**Task description**. Could you restate the data below word for word, without its pictures?

[Records excerpted from a collection]

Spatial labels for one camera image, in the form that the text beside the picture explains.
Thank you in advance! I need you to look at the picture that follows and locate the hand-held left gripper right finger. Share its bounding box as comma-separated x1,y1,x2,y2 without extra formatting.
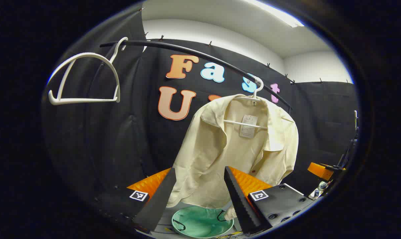
224,166,315,235

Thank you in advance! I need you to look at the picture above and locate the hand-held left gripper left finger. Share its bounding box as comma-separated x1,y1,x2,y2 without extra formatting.
96,168,177,234

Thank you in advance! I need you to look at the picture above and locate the green laundry hamper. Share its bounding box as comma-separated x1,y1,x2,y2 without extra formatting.
171,206,235,239

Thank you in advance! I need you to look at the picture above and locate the cream shirt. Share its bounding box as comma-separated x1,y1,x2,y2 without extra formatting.
167,94,299,221

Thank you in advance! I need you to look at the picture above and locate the white plastic hanger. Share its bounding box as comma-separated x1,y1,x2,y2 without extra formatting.
48,37,128,106
223,77,269,130

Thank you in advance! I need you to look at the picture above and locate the black clothes rack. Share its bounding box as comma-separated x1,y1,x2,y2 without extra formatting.
84,40,293,196

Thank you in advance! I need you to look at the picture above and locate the black backdrop cloth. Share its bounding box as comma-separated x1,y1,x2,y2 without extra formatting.
43,10,358,213

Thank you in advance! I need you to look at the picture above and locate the ceiling light panel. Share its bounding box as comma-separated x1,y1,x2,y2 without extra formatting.
244,0,304,28

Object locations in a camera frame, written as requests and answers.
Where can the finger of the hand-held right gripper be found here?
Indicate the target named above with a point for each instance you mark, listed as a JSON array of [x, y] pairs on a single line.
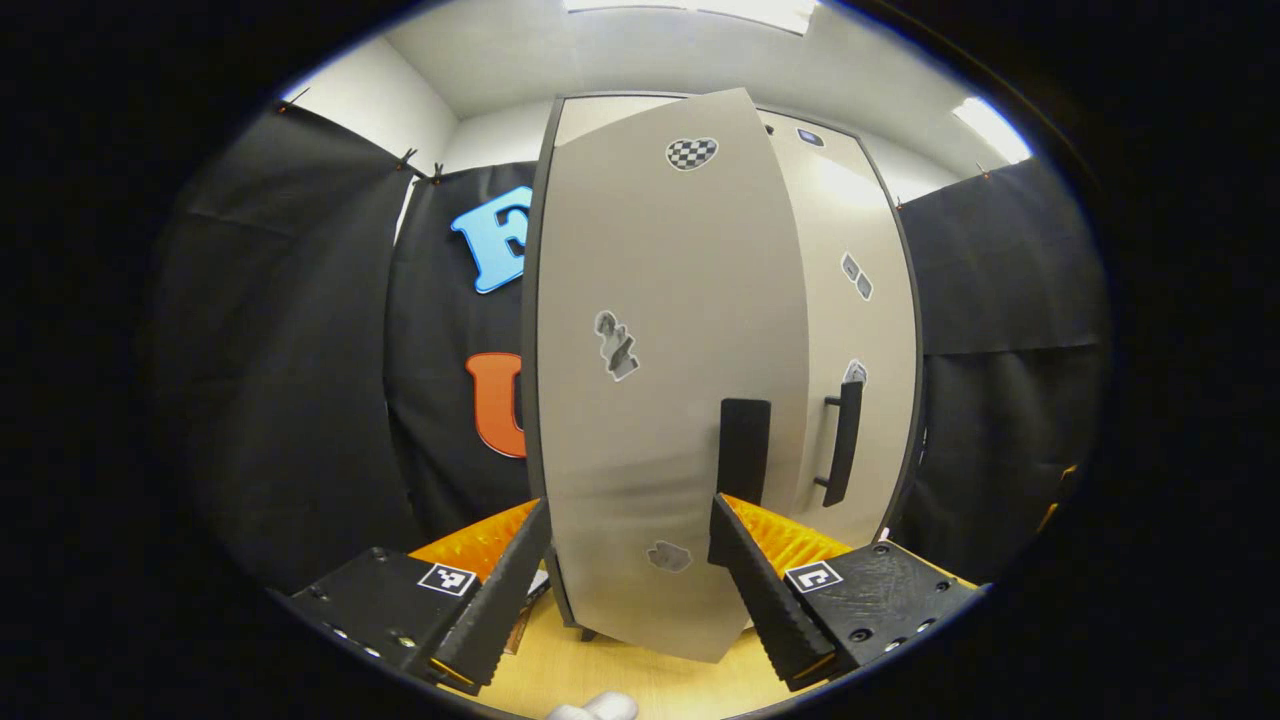
[[1056, 498]]

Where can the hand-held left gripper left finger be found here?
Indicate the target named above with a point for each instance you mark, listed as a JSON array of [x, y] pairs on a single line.
[[495, 610]]

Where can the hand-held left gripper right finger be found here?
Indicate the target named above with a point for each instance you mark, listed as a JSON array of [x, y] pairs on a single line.
[[765, 600]]

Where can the grey cabinet door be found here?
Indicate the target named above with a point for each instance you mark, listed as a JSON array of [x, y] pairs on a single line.
[[680, 280], [870, 330]]

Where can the grey shoe cabinet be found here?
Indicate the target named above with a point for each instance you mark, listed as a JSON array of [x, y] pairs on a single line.
[[532, 300]]

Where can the brown book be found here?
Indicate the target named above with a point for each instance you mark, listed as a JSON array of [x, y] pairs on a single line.
[[518, 630]]

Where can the black backdrop cloth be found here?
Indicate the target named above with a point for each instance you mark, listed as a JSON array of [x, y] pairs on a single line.
[[300, 350]]

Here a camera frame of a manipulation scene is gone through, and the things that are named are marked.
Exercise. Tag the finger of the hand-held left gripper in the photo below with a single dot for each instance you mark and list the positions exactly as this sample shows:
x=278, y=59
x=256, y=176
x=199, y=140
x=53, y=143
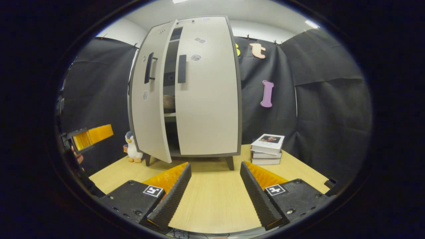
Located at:
x=96, y=136

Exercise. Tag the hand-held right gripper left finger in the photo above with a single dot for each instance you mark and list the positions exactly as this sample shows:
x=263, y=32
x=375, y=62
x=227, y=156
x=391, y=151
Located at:
x=172, y=199

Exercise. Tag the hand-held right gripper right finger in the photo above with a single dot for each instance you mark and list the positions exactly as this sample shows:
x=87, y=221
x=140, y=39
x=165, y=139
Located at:
x=260, y=199

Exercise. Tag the white shoe cabinet door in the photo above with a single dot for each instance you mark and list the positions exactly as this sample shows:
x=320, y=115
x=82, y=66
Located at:
x=152, y=116
x=209, y=106

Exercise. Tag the brown fuzzy shoe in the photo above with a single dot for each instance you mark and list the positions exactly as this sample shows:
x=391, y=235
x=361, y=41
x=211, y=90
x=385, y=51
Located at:
x=169, y=103

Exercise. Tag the white grey shoe cabinet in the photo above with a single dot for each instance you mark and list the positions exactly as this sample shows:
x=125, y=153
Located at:
x=171, y=66

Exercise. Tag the penguin plush toy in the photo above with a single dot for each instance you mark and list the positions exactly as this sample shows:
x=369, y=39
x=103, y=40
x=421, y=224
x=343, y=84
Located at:
x=132, y=149

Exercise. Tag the white photo cover book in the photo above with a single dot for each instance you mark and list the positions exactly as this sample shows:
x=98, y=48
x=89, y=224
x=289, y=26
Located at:
x=269, y=142

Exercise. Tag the small black block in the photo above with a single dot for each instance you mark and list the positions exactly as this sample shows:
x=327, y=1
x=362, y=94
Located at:
x=330, y=183

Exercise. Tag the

**Task solution**.
Spatial labels for one camera image, in the form that the text beside the picture explains.
Thank you in advance! I need you to look at the picture that follows and locate the hand-held left gripper right finger. Share its bounding box as comma-separated x1,y1,x2,y2 without extra formatting.
224,166,315,235

Thank you in advance! I need you to look at the picture above and locate the hand-held left gripper left finger. Share its bounding box as comma-separated x1,y1,x2,y2 without extra formatting.
96,168,177,234

Thank you in advance! I need you to look at the picture above and locate the green laundry hamper. Share its bounding box as comma-separated x1,y1,x2,y2 without extra formatting.
171,206,235,239

Thank you in advance! I need you to look at the picture above and locate the cream shirt. Share its bounding box as comma-separated x1,y1,x2,y2 without extra formatting.
167,94,299,221

Thank you in advance! I need you to look at the picture above and locate the white plastic hanger. Share its bounding box as comma-separated x1,y1,x2,y2 without extra formatting.
48,37,128,106
223,77,269,130

Thank you in advance! I need you to look at the picture above and locate the black clothes rack. Share its bounding box as comma-separated x1,y1,x2,y2 without extra formatting.
84,40,293,196

Thank you in advance! I need you to look at the picture above and locate the black backdrop cloth. Share its bounding box as comma-separated x1,y1,x2,y2 without extra formatting.
43,10,358,213

Thank you in advance! I need you to look at the picture above and locate the ceiling light panel. Share its bounding box as comma-separated x1,y1,x2,y2 without extra formatting.
244,0,304,28

Object locations in a camera frame, written as requests and answers.
Where can the finger of the hand-held right gripper be found here?
Indicate the target named above with a point for each instance you mark, listed as a JSON array of [x, y] pairs on a single line.
[[1056, 498]]

Where can the hand-held left gripper left finger be found here?
Indicate the target named above with a point for each instance you mark, listed as a JSON array of [x, y] pairs on a single line.
[[495, 610]]

Where can the hand-held left gripper right finger be found here?
Indicate the target named above with a point for each instance you mark, listed as a JSON array of [x, y] pairs on a single line.
[[765, 600]]

Where can the grey cabinet door be found here?
Indicate the target named above with a point for each instance you mark, listed as a JSON array of [x, y] pairs on a single line.
[[680, 280], [870, 330]]

Where can the grey shoe cabinet be found here?
Indicate the target named above with a point for each instance you mark, listed as a JSON array of [x, y] pairs on a single line.
[[532, 300]]

Where can the brown book be found here?
Indicate the target named above with a point for each instance you mark, listed as a JSON array of [x, y] pairs on a single line.
[[518, 630]]

Where can the black backdrop cloth be found here?
Indicate the target named above with a point for each instance you mark, listed as a JSON array of [x, y] pairs on a single line.
[[300, 350]]

Here a camera frame of a manipulation scene is gone through, and the things that are named are marked.
Exercise. Tag the finger of the hand-held left gripper in the photo below with a single dot for each instance you mark and list the positions exactly as this sample shows:
x=278, y=59
x=256, y=176
x=199, y=140
x=53, y=143
Located at:
x=96, y=136

Exercise. Tag the hand-held right gripper left finger in the photo above with a single dot for each instance you mark and list the positions exactly as this sample shows:
x=263, y=32
x=375, y=62
x=227, y=156
x=391, y=151
Located at:
x=172, y=199

Exercise. Tag the hand-held right gripper right finger in the photo above with a single dot for each instance you mark and list the positions exactly as this sample shows:
x=87, y=221
x=140, y=39
x=165, y=139
Located at:
x=260, y=199

Exercise. Tag the white shoe cabinet door in the photo above with a single dot for each instance you mark and list the positions exactly as this sample shows:
x=320, y=115
x=82, y=66
Located at:
x=152, y=116
x=209, y=106

Exercise. Tag the brown fuzzy shoe in the photo above with a single dot for each instance you mark and list the positions exactly as this sample shows:
x=391, y=235
x=361, y=41
x=211, y=90
x=385, y=51
Located at:
x=169, y=103

Exercise. Tag the white grey shoe cabinet in the photo above with a single dot for each instance you mark and list the positions exactly as this sample shows:
x=125, y=153
Located at:
x=171, y=66

Exercise. Tag the penguin plush toy in the photo above with a single dot for each instance you mark and list the positions exactly as this sample shows:
x=369, y=39
x=103, y=40
x=421, y=224
x=343, y=84
Located at:
x=132, y=149

Exercise. Tag the white photo cover book in the photo above with a single dot for each instance you mark and list the positions exactly as this sample shows:
x=98, y=48
x=89, y=224
x=289, y=26
Located at:
x=269, y=142

Exercise. Tag the small black block in the photo above with a single dot for each instance you mark and list the positions exactly as this sample shows:
x=327, y=1
x=362, y=94
Located at:
x=330, y=183

Exercise. Tag the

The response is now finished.